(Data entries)
____

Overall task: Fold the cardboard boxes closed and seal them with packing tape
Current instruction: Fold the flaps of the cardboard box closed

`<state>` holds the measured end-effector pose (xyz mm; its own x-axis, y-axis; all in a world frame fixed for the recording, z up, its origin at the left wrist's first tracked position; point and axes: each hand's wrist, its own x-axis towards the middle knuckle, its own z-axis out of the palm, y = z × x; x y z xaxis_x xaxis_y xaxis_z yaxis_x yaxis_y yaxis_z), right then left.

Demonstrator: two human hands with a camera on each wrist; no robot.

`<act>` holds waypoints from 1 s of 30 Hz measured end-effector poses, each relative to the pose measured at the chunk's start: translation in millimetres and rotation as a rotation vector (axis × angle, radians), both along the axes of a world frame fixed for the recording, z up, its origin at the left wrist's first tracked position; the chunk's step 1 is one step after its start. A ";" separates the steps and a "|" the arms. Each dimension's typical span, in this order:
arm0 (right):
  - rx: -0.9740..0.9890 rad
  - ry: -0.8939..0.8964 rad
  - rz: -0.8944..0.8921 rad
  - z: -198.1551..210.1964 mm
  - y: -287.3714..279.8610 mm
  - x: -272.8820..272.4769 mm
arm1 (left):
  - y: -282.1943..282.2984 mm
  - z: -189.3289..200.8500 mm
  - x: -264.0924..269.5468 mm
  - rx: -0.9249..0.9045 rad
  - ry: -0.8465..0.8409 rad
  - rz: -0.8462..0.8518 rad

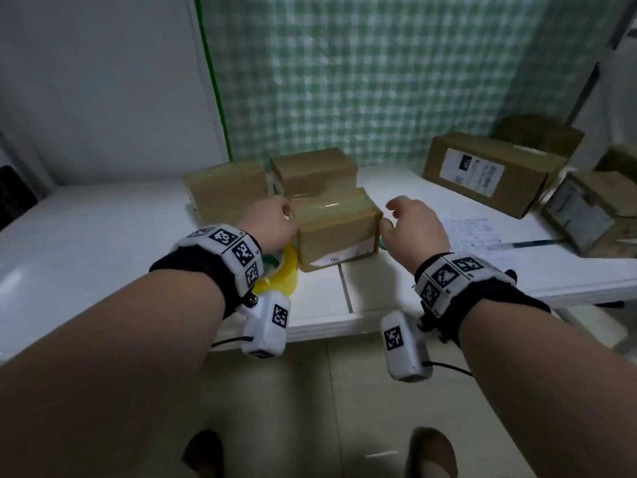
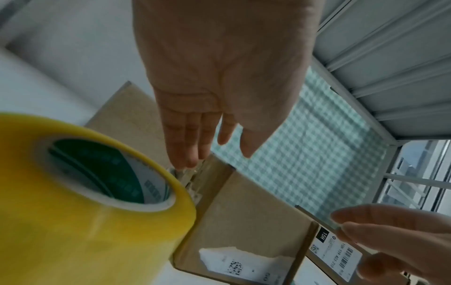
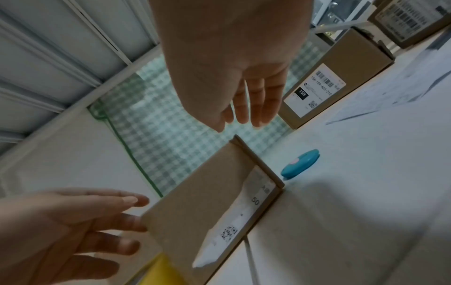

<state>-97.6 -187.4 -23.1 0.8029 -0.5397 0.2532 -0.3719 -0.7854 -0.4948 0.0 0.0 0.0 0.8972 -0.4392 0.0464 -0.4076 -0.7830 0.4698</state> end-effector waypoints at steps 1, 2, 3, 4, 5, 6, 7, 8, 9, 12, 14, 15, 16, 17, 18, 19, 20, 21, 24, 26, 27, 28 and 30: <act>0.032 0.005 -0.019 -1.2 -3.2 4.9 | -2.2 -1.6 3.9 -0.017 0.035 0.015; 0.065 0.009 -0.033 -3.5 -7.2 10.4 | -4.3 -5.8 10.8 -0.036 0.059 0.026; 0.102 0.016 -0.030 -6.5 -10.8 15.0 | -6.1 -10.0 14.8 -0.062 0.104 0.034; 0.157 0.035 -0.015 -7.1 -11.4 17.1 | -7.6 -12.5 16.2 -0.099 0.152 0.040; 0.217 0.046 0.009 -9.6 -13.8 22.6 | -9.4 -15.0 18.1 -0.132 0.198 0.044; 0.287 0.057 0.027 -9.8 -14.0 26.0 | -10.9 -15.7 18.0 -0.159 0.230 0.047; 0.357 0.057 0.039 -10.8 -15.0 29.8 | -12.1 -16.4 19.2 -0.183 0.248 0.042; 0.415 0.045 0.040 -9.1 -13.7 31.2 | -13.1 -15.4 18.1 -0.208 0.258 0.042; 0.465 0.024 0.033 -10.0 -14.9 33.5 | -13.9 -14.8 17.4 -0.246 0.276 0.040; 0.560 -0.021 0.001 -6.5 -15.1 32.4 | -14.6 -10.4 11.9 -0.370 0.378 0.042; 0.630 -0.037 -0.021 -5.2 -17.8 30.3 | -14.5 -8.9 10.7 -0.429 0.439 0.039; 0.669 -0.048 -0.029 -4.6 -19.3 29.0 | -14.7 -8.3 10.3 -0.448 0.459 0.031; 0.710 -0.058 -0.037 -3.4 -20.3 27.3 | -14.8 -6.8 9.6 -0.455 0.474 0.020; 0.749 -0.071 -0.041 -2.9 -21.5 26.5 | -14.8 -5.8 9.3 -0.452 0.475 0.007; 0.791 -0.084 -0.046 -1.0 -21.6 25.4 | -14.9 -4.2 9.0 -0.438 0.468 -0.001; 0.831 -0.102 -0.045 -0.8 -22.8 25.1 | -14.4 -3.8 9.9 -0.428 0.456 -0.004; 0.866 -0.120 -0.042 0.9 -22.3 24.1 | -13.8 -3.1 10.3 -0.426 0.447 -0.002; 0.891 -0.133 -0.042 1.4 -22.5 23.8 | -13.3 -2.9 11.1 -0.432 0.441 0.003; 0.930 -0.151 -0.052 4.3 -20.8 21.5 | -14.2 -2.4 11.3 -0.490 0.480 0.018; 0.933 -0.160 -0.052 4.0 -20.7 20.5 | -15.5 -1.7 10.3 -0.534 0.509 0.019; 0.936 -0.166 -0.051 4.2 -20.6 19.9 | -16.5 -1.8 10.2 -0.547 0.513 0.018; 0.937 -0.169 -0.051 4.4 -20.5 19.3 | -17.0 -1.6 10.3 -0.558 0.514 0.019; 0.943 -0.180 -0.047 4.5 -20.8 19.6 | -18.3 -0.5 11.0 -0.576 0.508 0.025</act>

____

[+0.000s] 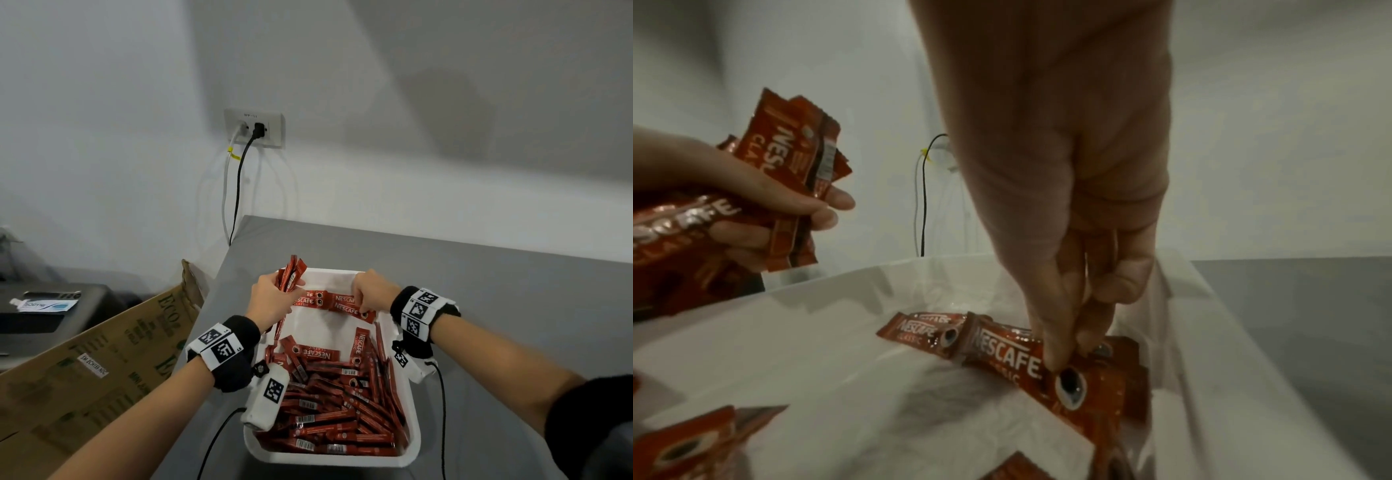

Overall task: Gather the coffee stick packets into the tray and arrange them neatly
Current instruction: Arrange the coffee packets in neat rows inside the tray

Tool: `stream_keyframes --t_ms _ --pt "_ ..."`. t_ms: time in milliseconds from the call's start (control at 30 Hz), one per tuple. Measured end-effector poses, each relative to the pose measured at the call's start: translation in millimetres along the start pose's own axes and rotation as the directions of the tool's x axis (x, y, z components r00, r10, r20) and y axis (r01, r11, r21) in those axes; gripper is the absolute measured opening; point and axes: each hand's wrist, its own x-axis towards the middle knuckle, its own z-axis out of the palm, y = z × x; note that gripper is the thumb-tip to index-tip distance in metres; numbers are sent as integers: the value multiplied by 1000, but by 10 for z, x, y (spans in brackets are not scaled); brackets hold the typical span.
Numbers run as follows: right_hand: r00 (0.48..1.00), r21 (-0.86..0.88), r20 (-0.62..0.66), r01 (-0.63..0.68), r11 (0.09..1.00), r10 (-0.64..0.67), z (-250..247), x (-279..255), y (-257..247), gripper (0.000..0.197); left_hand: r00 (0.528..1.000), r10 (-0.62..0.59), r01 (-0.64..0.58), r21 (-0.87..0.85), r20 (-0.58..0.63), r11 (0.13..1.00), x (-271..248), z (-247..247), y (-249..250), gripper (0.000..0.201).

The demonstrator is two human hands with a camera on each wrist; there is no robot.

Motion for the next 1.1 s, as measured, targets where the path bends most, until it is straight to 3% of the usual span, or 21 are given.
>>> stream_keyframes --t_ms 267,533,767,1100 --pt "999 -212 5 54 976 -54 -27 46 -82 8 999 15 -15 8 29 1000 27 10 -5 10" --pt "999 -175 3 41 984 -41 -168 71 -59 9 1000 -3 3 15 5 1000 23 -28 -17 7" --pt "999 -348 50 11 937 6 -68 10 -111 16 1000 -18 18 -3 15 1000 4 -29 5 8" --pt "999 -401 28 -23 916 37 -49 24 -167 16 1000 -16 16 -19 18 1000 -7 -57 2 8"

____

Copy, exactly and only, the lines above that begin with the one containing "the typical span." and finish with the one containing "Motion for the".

Tool: `stream_keyframes --t_ms _ --pt "_ ..."`. t_ms: time in milliseconds from the call's start (control at 30 Hz), one per tuple. Measured end-effector poses, each relative to the pose measured at the call's start: translation in millimetres along the start pose's own axes and rotation as the directions of the tool's x axis (x, y, z components r00, r10, r20) and y axis (r01, r11, r21) in those axes; gripper is the absolute measured opening; point and axes: each hand's wrist, its own x-axis towards the middle knuckle, its own z-axis out of the palm, y = z × x; note that gripper is the thumb-tip to index-tip distance in metres; numbers are sent as integers: the value multiplied by 1000, but by 10 for z, x, y (spans in brackets are not scaled); brackets hold the typical span.
Numbers run as follows: right_hand: r00 (0.48..1.00), r21 (-0.86..0.88), r20 (-0.62..0.66), r01 (-0.63..0.68), r11 (0.09..1.00), r10 (-0.64..0.67), z (-250..247), x (-279..255), y (-257..247), gripper (0.000..0.197); left_hand: r00 (0.528..1.000), r10 (-0.62..0.59), r01 (-0.64..0.58), r21 (-0.87..0.85), r20 (-0.58..0.63), r11 (0.13..1.00), x (-271..248), z (-247..247), y (-249..250), gripper (0.000..0.201).

The demonstrator is two human hands with a camera on each wrist; there is no robot.

Motion for the next 1.1 s, as measured, targets where the path bends most, until it is straight to 3% of the usual span, or 21 are given.

Nothing remains to be done, and the exercise is complete.